Ele disse que ele e a sua equipa têm sido capazes de conhecer cada vez mais os "Dados de alta qualidade" que revelam que levar uma pessoa à sala de operações no prazo de 12 horas após o seu ferimento mostra um "melhoria dramaticamente maior".

Ele disse que a sua investigação demonstrou que 89 por cento dos pacientes que recebem esta intervenção precoce apresentam melhorias.

Para além deste trabalho, disse que está a ser feita uma investigação impressionante no terreno sobre como a estimulação eléctrica da medula espinal pode tornar possível a inversão da paralisia "pessoas anteriormente paralisadas para se deslocarem" e chegar ao ponto em que podem carregar o seu próprio peso.

Partilhar no Pinterest(Acima) Will Reeve dirige-se à audiência num evento organizado pela Fundação Christopher e Dana Reeve. imagens falsas

Quando se tem esperança, tudo é possível'

Dhall disse que, ironicamente, antes da sua conversa com a Healthline, ela viu recentemente "Super-Homem II" com os seus filhos. Ele disse que os seus filhos ainda são demasiado novos para saber o que aconteceu a Reeve, mas Dhall ficou surpreendido com o "inspiração" que sempre foi.

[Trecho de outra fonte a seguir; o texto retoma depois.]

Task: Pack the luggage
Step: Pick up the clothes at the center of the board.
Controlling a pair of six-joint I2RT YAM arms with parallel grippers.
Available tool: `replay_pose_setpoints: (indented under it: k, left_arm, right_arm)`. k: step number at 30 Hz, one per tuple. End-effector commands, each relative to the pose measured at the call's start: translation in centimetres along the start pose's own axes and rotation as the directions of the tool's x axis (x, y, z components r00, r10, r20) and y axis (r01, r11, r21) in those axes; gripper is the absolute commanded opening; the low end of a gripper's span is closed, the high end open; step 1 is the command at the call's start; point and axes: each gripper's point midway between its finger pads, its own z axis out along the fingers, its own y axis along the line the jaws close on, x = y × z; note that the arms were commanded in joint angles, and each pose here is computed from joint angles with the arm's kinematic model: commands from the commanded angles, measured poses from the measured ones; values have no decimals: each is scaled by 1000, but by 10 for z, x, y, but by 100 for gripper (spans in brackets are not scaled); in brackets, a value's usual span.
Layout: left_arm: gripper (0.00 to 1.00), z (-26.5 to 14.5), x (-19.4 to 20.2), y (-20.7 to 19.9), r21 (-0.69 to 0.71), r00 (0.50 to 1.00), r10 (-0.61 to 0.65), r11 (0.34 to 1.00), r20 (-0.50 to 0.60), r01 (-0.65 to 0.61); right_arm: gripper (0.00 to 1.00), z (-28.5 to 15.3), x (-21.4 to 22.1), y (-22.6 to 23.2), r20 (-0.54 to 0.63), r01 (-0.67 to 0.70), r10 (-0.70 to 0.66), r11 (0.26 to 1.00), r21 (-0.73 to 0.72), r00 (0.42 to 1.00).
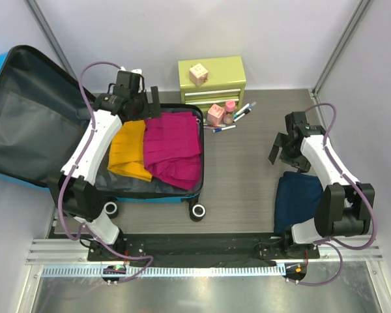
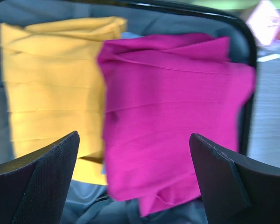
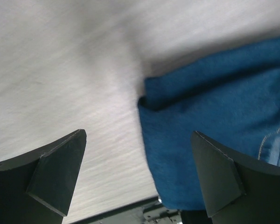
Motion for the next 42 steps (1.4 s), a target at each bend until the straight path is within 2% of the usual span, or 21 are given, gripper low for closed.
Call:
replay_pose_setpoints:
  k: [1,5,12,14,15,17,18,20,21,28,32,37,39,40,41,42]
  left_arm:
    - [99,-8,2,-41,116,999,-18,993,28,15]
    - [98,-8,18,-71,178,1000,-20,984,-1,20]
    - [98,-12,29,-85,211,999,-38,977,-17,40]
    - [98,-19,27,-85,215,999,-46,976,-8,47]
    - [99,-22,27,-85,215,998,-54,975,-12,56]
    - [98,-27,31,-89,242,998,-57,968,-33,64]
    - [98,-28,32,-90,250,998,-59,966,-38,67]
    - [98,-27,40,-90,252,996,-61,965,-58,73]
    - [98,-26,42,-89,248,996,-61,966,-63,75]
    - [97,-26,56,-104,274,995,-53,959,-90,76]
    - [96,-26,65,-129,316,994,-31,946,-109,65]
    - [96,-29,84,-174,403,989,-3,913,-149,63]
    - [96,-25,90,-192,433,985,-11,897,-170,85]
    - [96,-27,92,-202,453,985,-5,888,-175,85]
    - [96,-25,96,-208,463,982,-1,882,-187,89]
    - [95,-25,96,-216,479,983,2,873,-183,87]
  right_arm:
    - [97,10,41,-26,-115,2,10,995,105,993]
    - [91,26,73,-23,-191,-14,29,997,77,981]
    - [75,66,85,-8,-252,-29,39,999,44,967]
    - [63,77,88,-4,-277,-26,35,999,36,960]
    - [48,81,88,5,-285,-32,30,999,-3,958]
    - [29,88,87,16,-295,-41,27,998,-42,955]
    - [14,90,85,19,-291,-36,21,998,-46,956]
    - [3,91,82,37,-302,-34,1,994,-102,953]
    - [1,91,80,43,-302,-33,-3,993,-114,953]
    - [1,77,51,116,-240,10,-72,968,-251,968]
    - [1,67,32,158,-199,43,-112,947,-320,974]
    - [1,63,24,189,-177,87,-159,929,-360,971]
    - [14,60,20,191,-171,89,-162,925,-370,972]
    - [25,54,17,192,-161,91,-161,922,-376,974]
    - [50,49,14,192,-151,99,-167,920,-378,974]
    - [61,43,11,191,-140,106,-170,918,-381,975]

Tanto a sua interpretação indelével do super-herói americano como o seu activismo subsequente foram aspectos notáveis de quem Reeve foi e continua a ser: uma figura que, através da arte e da acção, podia inspirar de formas únicas.

“Penso que agora há muito mais esperança. Espero que outras instituições adoptem alguns destes protocolos em unidades cirúrgicas e UCI que temos vindo a ver”, acrescentou Dhall. "É uma época emocionante, e todos nós neste campo temos uma dívida de gratidão para com Christopher Reeve e a sua família por terem tomado a iniciativa".

Pela sua parte, Will Reeve disse estar constantemente inspirado pela comunidade de pessoas que vivem com paralisia que encontra regularmente.

"Trabalhar com eles e para eles é uma honra, um privilégio e uma responsabilidade", disse. “Conhecer pessoas cuja vida inteira é dedicada a encontrar curas para a paralisia certamente faz-nos trabalhar muito mais e trabalhar muito mais depressa e ser tão grandes e ousados quanto possível, por isso vê-los aqui e ao longo do ano é extremamente motivador ".

Quando lhe perguntam que palavra lhe vem à cabeça quando pensa não só na própria fundação, mas também nos seus pais e no seu trabalho de advocacia, ele não hesita: "Esperança".

"Certamente é tudo", disse Will Reeve. "A esperança é o que mantém todos em movimento, e quando se tem esperança, tudo é possível".